Your code lives in Git. Your infrastructure changes live in a Slack message from three months ago. That asymmetry has a cost.






When you manage infrastructure across AWS, GCP, and Azure through GitHub Actions, one of the first things you notice is how differently code changes and infrastructure changes are treated. Code gets a pull request, a review, a commit history, and a rollback path. Infrastructure gets an SSH session, a few commands, and a prayer that whoever made the change remembered to mention it in a standup. The environments drift apart quietly. By the time you notice, the gap between what your manifests say and what is actually running is wide enough to cause real problems.

GitOps is the operational model that closes this gap. The core principle is straightforward: Git is the single source of truth for both application configuration and infrastructure state. A reconciliation agent running inside the cluster continuously compares what Git says the system should look like against what the system actually looks like. When they diverge, the agent corrects the drift. Every change goes through a commit. Every rollback is a revert. The audit trail is the commit history.

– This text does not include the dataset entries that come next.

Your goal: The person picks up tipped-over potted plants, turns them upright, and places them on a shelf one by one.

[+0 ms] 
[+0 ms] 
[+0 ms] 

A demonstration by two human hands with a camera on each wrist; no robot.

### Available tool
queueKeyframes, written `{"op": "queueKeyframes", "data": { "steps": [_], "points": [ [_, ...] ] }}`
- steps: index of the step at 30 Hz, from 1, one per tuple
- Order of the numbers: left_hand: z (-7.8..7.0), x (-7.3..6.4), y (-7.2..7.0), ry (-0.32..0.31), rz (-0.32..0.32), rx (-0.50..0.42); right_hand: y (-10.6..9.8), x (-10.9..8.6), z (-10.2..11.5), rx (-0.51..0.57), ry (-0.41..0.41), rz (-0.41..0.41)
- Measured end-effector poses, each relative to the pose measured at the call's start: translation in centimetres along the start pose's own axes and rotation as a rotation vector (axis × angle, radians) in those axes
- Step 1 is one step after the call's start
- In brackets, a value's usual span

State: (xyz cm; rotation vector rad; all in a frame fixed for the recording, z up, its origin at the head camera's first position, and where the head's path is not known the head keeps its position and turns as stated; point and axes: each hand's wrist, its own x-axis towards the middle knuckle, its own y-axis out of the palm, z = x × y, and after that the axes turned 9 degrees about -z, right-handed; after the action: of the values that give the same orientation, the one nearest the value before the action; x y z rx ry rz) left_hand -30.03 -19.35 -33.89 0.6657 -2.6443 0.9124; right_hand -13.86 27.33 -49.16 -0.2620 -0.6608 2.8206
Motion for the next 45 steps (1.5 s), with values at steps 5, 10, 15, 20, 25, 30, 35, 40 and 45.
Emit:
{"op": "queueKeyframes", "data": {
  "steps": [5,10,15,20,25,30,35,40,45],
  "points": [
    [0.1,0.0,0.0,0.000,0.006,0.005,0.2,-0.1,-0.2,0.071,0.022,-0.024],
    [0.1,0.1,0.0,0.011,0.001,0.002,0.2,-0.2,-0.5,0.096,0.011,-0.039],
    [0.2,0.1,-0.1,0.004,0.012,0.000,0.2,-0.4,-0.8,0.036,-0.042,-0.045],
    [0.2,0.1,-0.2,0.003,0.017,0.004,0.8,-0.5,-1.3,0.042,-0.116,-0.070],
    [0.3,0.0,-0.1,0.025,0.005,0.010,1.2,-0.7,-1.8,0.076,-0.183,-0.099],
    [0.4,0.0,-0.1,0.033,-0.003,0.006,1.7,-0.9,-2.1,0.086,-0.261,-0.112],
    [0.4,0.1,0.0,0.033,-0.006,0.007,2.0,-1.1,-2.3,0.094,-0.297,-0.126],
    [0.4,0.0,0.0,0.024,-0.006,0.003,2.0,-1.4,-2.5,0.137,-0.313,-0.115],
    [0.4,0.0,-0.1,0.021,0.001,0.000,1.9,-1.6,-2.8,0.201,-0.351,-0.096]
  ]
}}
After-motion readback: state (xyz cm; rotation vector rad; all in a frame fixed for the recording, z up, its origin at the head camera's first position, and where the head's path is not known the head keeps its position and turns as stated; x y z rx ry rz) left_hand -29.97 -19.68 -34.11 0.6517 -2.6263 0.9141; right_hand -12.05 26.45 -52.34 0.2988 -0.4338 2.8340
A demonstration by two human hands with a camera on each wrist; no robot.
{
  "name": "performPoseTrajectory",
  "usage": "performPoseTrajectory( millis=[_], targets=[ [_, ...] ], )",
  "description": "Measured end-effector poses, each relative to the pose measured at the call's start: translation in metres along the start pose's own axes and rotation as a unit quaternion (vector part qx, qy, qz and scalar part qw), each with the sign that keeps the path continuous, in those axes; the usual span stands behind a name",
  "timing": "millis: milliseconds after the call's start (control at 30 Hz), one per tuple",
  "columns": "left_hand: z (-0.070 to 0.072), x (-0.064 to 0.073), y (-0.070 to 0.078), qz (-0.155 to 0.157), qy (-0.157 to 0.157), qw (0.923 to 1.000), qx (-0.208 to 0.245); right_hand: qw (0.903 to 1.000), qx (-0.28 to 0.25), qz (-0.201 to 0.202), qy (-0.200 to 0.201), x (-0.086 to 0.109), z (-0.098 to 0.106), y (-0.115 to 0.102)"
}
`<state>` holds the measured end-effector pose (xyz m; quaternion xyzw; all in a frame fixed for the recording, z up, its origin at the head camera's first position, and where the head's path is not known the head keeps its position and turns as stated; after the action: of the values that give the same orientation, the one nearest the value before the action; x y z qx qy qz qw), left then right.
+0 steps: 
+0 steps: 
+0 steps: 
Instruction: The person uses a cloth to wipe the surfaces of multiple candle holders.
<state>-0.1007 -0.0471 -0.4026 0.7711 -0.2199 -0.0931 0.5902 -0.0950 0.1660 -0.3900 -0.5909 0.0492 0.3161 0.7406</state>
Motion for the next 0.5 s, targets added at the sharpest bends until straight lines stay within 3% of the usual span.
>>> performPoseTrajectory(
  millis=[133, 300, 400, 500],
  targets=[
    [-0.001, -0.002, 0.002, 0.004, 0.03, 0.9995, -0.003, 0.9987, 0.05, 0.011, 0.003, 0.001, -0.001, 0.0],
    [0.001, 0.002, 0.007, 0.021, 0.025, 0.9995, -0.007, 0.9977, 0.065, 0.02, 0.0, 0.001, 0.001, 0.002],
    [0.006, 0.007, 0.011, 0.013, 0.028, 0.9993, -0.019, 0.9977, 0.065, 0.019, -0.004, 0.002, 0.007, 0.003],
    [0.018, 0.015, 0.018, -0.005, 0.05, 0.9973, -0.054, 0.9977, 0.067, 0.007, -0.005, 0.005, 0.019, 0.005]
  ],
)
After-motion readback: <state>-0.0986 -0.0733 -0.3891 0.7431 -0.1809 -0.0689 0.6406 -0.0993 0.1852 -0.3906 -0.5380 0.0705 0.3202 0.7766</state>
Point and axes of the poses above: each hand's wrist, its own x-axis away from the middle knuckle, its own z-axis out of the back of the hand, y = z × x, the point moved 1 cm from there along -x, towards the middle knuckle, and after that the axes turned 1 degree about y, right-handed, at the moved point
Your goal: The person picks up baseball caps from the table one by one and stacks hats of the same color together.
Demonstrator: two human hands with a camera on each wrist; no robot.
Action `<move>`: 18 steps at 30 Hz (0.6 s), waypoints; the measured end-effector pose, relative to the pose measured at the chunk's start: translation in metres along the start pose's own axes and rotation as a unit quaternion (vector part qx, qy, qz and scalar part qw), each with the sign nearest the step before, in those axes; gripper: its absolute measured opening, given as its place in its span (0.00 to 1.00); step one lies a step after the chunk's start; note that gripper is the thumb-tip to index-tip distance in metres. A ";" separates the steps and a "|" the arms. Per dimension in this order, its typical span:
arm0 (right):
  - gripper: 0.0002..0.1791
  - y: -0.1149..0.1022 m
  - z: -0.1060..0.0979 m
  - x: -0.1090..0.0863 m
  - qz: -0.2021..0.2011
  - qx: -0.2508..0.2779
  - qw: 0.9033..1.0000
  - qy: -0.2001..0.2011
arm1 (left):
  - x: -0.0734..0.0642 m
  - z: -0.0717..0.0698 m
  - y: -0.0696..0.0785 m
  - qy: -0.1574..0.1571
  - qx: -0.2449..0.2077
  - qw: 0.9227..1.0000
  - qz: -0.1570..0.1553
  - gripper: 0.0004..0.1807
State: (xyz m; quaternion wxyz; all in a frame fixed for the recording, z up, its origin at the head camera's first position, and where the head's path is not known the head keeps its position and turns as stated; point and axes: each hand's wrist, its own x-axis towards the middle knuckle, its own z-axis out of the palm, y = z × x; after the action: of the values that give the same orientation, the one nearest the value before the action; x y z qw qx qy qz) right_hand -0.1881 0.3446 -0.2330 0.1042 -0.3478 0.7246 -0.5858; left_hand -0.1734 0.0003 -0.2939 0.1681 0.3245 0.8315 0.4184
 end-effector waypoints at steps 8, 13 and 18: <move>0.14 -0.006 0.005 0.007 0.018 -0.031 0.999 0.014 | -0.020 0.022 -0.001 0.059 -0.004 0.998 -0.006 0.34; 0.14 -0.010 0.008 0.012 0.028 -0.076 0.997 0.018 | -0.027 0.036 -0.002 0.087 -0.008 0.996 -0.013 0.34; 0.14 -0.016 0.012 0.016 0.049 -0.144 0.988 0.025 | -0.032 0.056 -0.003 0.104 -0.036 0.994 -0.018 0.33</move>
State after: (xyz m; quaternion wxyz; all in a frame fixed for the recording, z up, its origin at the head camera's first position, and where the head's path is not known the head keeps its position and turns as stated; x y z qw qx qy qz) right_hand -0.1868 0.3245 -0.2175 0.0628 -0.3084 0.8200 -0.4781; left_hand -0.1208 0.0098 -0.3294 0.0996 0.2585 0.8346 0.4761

GitOps adoption has crossed 64% of enterprises as the primary delivery mechanism in 2026, with measurable improvements in infrastructure reliability and rollback velocity. The 2025 CNCF End User Survey found ArgoCD running in nearly 60% of Kubernetes clusters globally, with 97% of respondents using it in production. This is not a trend worth watching. It is the current default for serious Kubernetes operations.


How the reconciliation loop actually works

In a traditional push-based CI/CD pipeline, the pipeline connects to the cluster and applies changes. The cluster is a passive target. In a GitOps pull-based model, an agent running inside the cluster watches the Git repository. The cluster pulls its own desired state rather than having it pushed in. This distinction matters for several reasons.

First, drift detection is continuous. The agent does not just check state at deployment time. It checks continuously. If someone runs a kubectl apply directly against a production cluster, the agent detects the divergence and corrects it back to the state declared in Git. Manual changes do not stick. This is the self-healing property of GitOps, and it is what makes it significantly more reliable than pipelines that only apply state at deploy time.

Second, the cluster does not need external access to your CI system. The agent inside the cluster reaches out to Git, not the other way around. In a push model, your pipeline needs credentials to access the cluster. In a pull model, the cluster accesses Git with read-only credentials. The attack surface is smaller and the credential management is simpler.


ArgoCD and Flux: what each one actually is

ArgoCD

ArgoCD was built by Intuit to manage their own Kubernetes deployments at scale and open-sourced in 2018. It is a CNCF graduated project. The architecture is a centralised control plane: one ArgoCD instance manages applications across multiple clusters. It ships with a web UI that shows sync status, resource health, dependency trees, and a visual diff between desired and live state. For teams managing multiple environments across multiple cloud providers, that single-pane visibility has real operational value.

ArgoCD 3.3, released in early 2026, introduced PreDelete hooks, which solve a longstanding problem with stateful application deletion leaving orphaned resources. It also added Server-Side Apply as the default reconciliation mechanism, which improves drift detection significantly by letting the Kubernetes API server own field merging rather than handling it client-side. This eliminates the "conflict storms" that used to occur when ArgoCD and an HPA tried to manage the same resource fields simultaneously.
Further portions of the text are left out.